__What is expected__. Which lines of the data contain the string "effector"? Show each of them.

........

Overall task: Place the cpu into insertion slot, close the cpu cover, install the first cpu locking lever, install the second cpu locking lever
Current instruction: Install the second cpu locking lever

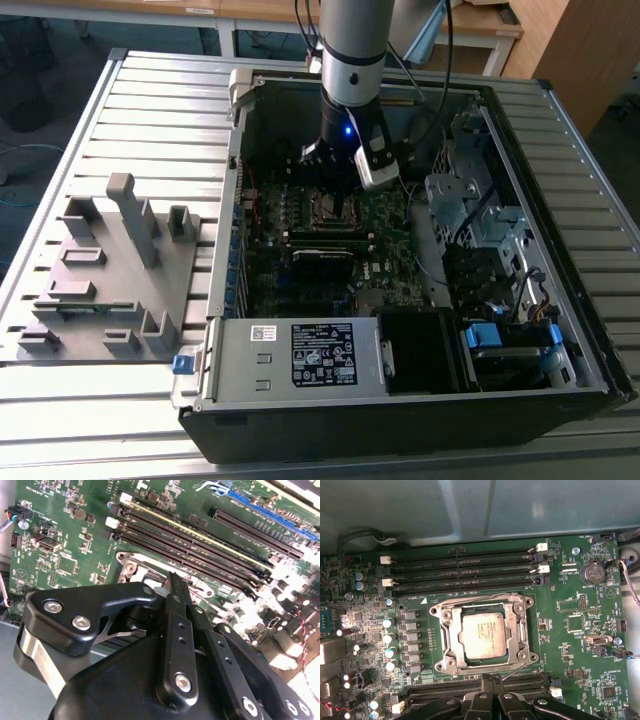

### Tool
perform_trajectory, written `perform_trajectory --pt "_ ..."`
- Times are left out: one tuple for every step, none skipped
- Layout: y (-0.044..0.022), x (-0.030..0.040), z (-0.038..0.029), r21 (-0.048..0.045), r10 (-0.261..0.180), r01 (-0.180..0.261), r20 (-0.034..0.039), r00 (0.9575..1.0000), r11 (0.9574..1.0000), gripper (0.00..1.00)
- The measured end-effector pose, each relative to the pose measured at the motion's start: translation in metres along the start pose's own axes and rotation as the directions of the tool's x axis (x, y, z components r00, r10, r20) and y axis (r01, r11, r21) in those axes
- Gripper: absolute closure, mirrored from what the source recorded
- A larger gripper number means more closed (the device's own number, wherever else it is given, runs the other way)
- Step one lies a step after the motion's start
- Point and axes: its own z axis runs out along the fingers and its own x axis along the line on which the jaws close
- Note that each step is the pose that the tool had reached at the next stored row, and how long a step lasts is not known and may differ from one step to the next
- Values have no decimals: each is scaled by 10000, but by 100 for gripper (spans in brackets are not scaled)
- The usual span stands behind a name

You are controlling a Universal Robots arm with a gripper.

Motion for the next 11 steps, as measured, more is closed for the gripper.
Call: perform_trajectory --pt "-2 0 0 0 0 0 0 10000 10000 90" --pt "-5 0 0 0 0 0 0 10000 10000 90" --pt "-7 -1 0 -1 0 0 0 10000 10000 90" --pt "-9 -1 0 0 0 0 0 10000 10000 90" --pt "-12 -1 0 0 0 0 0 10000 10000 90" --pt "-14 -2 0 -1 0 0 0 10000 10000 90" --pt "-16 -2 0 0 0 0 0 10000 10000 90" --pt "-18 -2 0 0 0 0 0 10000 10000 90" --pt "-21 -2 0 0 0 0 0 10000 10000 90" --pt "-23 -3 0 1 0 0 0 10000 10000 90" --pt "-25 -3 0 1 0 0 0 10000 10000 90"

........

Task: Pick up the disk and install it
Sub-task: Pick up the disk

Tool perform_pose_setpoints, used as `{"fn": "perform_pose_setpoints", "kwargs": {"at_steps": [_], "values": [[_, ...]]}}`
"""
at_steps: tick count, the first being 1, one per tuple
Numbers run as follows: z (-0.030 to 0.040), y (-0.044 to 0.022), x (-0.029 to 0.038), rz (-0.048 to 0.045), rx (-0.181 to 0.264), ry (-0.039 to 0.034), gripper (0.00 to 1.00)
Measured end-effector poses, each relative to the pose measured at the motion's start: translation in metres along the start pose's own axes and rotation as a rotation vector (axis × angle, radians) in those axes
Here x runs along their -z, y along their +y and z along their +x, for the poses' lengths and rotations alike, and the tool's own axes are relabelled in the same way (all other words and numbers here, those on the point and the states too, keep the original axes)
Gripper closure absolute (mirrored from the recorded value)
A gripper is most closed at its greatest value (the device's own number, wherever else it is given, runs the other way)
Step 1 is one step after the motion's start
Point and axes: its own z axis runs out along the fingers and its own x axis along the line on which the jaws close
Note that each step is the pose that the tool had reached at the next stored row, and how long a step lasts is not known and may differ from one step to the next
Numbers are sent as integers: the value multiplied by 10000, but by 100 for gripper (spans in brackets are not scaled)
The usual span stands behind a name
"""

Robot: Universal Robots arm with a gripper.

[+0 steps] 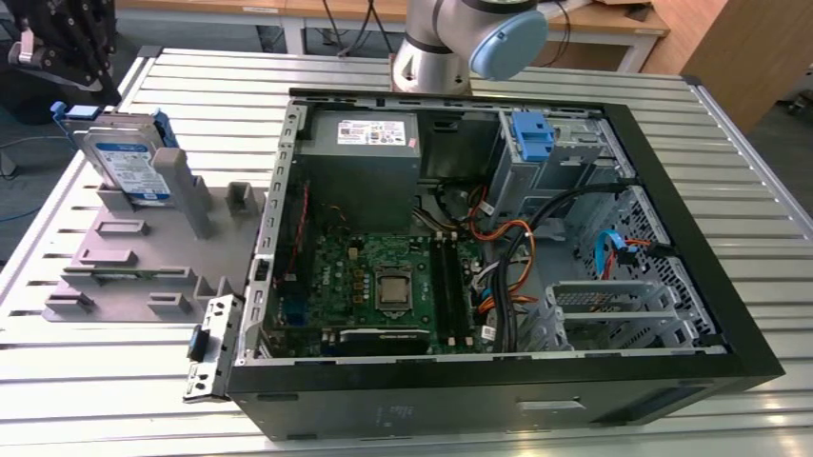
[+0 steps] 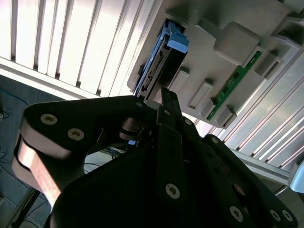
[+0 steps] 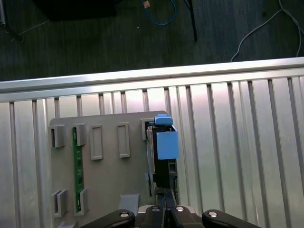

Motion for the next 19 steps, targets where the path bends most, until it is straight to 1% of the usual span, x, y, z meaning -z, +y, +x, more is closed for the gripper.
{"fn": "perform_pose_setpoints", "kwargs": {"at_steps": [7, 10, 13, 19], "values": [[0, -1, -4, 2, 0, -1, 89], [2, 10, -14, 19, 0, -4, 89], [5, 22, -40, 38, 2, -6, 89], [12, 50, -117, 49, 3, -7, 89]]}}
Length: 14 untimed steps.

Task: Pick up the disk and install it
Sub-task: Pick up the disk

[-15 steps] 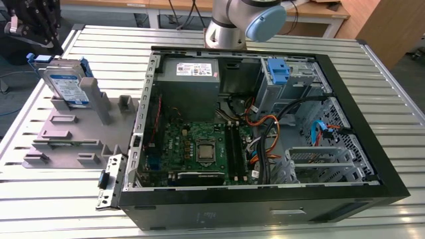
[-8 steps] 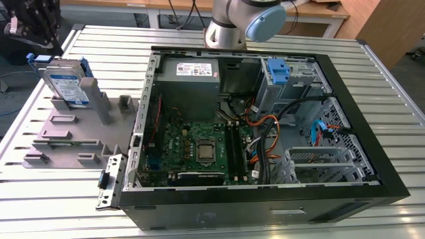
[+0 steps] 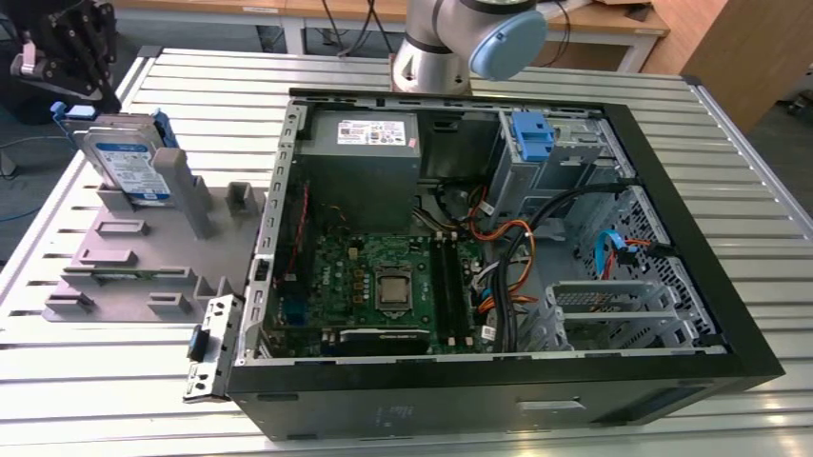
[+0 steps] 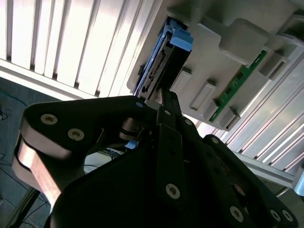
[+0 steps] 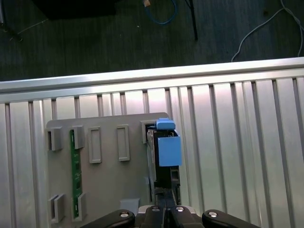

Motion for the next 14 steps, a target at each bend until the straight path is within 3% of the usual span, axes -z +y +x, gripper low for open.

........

__Exercise solution__.
- The measured end-effector pose, each relative to the pose measured at the motion's start: translation in metres along the start pose's own axes and rotation as the directions of the tool's x axis (x, y, z components r00, r10, r20) and y axis (r01, r11, r21) in those axes
Measured end-effector poses, each relative to the pose measured at the motion's start: translation in metres along the start pose's own axes and rotation as a rotation vector (axis × angle, radians) in those axes

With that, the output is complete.